REQUIREMENT
Your task is to find every line of the data that holds the string "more" and copy it.

▬▬▬▬▬▬▬▬▬▬

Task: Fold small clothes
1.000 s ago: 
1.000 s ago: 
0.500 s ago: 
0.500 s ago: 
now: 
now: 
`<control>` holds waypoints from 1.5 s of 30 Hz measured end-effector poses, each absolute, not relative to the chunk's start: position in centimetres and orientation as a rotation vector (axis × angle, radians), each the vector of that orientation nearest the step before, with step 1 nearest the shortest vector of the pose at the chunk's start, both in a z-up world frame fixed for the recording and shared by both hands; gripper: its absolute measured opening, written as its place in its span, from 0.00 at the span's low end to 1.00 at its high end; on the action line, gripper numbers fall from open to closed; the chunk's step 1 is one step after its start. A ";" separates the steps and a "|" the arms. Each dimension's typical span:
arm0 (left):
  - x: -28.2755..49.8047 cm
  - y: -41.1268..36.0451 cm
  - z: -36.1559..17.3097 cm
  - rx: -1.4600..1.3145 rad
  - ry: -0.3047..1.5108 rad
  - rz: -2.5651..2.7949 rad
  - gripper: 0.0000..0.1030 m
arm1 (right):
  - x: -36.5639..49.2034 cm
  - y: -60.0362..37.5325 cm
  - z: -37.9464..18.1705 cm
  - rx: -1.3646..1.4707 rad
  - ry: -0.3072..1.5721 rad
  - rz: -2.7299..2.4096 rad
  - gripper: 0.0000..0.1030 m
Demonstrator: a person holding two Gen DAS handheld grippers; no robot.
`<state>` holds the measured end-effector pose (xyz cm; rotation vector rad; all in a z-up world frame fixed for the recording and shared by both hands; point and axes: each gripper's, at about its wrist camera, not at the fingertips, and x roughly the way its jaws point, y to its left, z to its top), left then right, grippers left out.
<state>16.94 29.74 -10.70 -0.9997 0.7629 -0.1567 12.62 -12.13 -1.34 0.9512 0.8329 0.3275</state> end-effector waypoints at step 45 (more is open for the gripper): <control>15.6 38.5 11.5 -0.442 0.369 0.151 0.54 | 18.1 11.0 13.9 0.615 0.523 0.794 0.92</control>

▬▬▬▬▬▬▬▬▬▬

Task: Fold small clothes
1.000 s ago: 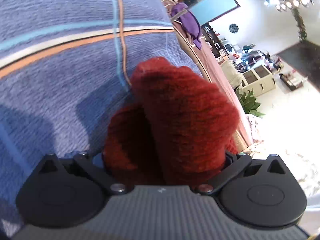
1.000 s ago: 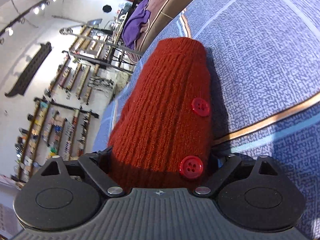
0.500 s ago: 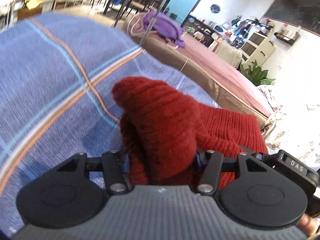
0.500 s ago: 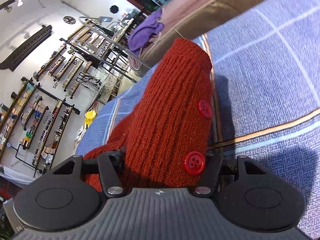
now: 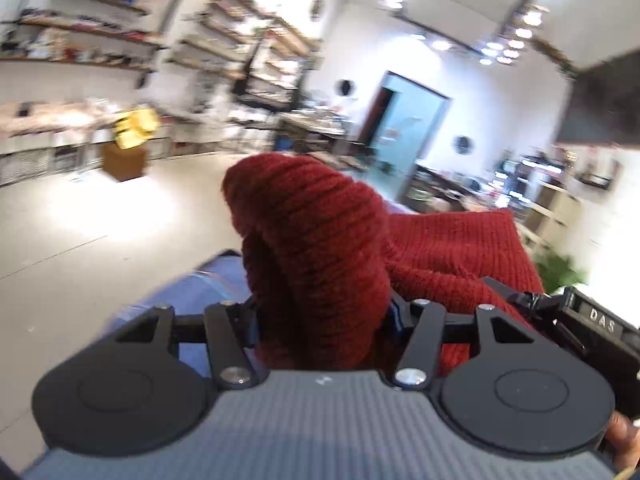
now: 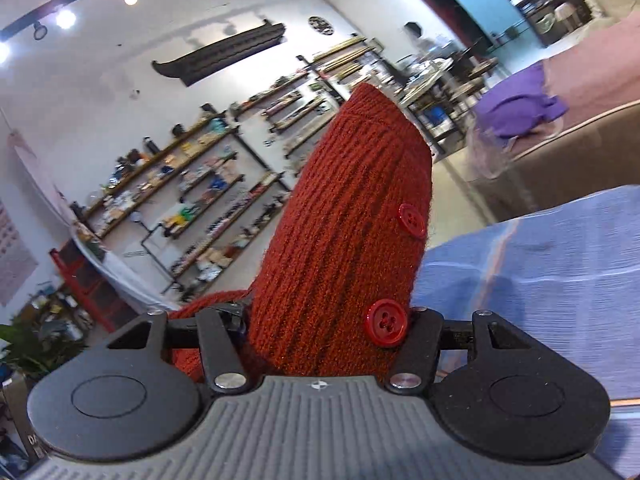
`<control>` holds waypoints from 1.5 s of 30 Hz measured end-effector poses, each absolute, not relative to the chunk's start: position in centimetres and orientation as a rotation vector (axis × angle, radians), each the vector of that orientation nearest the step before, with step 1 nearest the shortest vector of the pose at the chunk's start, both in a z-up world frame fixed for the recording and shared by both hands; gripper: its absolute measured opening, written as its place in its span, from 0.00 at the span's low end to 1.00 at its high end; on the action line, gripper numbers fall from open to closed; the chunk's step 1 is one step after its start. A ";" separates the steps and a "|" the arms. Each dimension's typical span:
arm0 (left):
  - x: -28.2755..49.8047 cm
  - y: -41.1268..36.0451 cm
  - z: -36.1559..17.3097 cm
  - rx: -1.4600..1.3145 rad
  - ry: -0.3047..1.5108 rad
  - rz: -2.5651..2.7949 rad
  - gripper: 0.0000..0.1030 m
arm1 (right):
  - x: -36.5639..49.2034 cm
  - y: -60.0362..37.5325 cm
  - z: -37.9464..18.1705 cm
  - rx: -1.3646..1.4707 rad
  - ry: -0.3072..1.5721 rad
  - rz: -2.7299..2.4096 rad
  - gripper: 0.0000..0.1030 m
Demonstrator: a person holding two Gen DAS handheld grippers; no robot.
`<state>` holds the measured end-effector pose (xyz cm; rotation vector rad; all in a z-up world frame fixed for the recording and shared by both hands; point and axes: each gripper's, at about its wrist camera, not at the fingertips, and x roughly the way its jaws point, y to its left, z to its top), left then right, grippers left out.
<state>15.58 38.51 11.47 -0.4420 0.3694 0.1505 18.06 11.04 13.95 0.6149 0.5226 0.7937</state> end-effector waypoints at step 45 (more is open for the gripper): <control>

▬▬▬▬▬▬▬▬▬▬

SOLUTION
<state>16.94 29.74 -10.70 -0.9997 0.7629 -0.1567 12.62 -12.13 -1.34 0.9512 0.8329 0.3275</state> end-effector waypoints at step 45 (more is open for the gripper): <control>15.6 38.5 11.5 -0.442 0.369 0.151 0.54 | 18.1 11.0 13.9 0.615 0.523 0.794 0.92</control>
<state>15.58 38.51 11.47 -0.4420 0.3694 0.1505 18.06 11.04 13.95 0.6149 0.5226 0.7937</state> end-effector waypoints at step 45 (more is open for the gripper): <control>

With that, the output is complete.